Moins de «pics» de travail
Cependant, d’autres bénéfices en sont tirés comme le piégeage d’éléments nutritifs et une contribution au maintien de la structure des sols. Ils fournissent également des ressources nutritives aux êtres vivants. «On observe beaucoup de galeries de vers de terre», montrait Martine Despreaux-Robelin de la chambre d’agriculture, dans le profil de sol ouvert. Ces derniers sont responsables de processus comme l’enfouissement et le recyclage de la matière organique et participent au maintien de la porosité. Sans semelle compacte, les racines des maïs descendaient à 60 cm de profondeur déjà.
Ce qui faisait dire à Romuald en guise de conclusion : «je commence à voir tous les bénéfices. Je suis même épaté sur les mauvaises herbes. Je pense que ce système est plus durable car mon taux de matière organique s’améliore dans mes sols. La même logique est mise en œuvre du côté des pollutions des eaux. Le fait de faire beaucoup de cultures différentes fait que je ne suis jamais débordé, sans pic de travail. Par contre, je suis occupé toute l’année et je n’ai plus de période creuse».

Intercultures : «je ne sais plus ce que c’est les chenilles»

«Avant, j’utilisais mes semences de ferme traitées. Maintenant, je prends tout ce qui traîne : trèfle, vesce, tournesol, sorgho fourrager, avoine, seigle, phacélie… Le radis me plaît bien. Le tout est d’avoir des plantes qui poussent très vite pour étouffer les mauvaises herbes et d’autres plus lentes pour faire de la matière organique. Mon objectif est de mettre une dizaine de plantes différentes à chaque fois car il y en a toujours une qui domine les autres ainsi en fonction du climat de l’année», explique Romuald Gros. Il utilise un semoir pour semis simplifiés Unidrill, parfois avec un déchaumage. La destruction est réalisée avec un passage de glyphosate après un broyage et/ou un roulage (6 m de large en Cuma). «Il reste quand même des mauvaises herbes», ce qui l’oblige à faire le traitement au glyphosate, voir un deuxième après un printemps pluvieux. Le tout avant le passage du strip-till. «Grosso modo, le couvert remplace ainsi le travail du sol. Sol qui se structure. Je ne sais plus ce que c’est les chenilles», sourit-il.
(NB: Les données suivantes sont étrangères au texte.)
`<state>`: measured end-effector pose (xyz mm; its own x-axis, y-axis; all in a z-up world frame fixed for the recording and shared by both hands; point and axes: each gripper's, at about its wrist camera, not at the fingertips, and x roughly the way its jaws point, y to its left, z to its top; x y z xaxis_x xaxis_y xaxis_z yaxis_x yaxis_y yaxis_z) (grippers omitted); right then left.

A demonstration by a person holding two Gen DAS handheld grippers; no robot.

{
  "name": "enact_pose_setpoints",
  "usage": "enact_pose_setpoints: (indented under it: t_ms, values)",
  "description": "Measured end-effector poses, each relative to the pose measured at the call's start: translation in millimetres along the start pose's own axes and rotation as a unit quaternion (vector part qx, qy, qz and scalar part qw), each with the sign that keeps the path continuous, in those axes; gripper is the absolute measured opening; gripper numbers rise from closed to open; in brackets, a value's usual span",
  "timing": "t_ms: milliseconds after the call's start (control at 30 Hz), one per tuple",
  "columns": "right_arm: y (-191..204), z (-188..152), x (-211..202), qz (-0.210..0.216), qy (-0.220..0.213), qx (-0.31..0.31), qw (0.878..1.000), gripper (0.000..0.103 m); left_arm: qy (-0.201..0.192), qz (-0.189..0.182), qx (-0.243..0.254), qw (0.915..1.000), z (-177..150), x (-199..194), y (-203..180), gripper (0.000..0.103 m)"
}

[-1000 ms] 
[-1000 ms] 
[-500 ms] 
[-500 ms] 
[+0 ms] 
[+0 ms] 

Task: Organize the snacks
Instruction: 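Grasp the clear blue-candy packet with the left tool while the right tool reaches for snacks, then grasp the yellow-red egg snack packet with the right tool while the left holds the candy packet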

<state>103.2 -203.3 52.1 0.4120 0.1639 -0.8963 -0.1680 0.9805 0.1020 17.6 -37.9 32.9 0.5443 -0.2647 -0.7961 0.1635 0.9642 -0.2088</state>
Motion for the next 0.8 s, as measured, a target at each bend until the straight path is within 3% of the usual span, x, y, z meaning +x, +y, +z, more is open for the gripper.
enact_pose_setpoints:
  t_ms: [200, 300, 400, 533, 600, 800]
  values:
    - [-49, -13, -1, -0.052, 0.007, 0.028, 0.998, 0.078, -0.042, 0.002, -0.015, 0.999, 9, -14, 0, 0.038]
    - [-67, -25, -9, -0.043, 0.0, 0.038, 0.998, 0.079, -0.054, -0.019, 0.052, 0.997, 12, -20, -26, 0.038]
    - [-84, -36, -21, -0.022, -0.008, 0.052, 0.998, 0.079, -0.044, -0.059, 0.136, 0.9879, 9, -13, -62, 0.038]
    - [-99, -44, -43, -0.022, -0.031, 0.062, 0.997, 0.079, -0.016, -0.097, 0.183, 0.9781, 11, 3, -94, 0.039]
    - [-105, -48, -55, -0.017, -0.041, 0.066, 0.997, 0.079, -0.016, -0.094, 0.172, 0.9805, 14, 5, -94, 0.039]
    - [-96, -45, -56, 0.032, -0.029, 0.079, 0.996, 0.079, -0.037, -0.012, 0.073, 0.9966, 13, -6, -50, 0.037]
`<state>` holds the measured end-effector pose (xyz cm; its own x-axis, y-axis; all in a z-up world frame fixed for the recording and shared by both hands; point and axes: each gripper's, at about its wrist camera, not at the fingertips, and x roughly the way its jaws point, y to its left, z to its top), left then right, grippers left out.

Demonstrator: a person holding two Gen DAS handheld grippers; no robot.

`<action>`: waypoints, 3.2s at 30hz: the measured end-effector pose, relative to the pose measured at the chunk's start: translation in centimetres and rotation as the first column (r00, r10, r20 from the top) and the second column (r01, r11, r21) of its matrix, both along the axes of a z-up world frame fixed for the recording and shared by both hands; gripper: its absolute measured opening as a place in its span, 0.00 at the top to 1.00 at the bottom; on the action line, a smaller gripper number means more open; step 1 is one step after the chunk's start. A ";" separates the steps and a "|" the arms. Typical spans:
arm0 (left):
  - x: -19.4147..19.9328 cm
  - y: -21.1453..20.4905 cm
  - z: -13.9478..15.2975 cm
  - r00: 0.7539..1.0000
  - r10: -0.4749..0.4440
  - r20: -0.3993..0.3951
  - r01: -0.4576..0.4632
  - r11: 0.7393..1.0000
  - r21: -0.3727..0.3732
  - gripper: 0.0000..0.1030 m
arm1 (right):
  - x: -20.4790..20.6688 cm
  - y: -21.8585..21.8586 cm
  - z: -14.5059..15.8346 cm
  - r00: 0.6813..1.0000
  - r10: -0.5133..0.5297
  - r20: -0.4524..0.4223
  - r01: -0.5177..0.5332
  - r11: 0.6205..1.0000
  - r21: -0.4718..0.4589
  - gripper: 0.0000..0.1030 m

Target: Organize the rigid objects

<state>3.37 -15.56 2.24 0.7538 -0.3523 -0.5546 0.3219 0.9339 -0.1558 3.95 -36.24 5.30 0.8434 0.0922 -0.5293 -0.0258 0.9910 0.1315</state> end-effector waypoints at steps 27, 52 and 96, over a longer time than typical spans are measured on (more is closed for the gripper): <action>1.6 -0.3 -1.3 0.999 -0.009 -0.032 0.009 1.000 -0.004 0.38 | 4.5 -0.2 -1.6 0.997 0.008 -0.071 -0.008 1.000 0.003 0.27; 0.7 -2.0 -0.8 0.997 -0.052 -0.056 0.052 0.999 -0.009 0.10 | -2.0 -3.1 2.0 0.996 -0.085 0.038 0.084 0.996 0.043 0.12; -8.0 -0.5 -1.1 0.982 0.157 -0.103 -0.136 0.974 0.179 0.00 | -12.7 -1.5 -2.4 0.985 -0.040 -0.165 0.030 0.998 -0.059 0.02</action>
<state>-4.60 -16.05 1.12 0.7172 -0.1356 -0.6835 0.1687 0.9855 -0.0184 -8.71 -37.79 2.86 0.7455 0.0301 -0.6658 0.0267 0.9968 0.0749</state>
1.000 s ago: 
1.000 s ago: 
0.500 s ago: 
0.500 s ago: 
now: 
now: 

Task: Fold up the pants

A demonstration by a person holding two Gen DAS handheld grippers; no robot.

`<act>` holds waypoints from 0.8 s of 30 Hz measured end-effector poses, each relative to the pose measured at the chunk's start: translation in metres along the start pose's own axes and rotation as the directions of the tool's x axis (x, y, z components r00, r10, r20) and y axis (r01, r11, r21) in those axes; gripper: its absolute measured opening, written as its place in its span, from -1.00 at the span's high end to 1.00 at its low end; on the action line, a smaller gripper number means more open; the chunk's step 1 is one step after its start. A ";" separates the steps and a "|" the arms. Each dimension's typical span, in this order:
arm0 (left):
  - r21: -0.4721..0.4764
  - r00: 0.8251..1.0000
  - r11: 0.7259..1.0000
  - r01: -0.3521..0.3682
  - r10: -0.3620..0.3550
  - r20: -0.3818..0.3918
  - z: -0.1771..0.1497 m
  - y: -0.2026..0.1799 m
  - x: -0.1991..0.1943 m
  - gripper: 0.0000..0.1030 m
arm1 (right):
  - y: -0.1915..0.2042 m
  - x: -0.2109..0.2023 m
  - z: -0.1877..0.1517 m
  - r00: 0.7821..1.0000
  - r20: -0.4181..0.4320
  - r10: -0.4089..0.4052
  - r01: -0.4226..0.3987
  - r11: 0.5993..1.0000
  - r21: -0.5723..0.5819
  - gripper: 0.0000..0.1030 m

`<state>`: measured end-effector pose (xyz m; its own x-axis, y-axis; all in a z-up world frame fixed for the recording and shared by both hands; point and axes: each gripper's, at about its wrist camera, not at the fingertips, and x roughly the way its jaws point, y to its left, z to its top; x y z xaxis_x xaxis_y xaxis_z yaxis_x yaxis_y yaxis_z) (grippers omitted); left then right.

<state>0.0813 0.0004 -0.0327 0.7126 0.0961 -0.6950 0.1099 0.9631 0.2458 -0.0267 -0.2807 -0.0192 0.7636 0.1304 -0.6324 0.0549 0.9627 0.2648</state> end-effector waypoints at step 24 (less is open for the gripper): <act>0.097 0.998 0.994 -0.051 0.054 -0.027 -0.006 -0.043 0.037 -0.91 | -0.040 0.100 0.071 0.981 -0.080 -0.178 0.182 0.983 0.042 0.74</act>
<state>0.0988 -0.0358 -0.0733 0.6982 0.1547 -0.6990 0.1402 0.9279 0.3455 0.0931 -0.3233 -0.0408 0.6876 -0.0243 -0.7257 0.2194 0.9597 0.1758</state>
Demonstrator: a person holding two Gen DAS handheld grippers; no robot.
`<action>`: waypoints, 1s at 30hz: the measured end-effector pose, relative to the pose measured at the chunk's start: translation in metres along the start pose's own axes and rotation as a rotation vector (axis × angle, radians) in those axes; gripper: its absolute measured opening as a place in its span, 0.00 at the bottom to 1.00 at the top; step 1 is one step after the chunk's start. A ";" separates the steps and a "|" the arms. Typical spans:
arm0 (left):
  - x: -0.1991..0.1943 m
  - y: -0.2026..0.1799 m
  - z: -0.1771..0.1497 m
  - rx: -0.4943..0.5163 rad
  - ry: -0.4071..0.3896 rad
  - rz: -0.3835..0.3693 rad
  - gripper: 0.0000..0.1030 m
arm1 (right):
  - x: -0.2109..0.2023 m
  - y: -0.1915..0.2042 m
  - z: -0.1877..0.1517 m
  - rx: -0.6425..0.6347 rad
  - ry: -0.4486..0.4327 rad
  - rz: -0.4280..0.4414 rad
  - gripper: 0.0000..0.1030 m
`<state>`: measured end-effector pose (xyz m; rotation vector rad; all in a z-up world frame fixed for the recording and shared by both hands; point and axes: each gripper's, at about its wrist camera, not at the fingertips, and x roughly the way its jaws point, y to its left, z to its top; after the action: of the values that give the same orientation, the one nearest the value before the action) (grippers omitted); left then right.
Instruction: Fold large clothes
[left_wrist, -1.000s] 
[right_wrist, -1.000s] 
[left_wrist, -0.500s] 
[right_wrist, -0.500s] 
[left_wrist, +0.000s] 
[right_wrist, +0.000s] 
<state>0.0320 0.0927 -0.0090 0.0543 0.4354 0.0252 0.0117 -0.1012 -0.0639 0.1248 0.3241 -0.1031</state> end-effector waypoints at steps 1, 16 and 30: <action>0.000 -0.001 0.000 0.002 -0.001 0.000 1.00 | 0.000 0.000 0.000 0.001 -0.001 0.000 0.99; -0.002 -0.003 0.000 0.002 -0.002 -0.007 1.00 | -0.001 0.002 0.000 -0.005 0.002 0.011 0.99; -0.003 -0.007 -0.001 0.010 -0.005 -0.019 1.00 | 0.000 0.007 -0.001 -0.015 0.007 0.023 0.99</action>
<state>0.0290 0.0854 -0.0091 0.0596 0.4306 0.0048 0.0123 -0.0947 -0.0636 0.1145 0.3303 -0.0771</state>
Des couverts végétaux qui séduisent également la faune, avec ce gîte et ce “couvert” tout au long de l’année. Pour cela, des mélanges de variétés ont été spécialement composés avec la coopérative Bourgogne du Sud pour proposer des couverts «pas trop épais». La Fédération des chasseurs, par la voix de Thierry Peyrton mettait simplement en garde de ne pas les «détruire trop vite» pour laisser le temps à la faune de s’enfuir.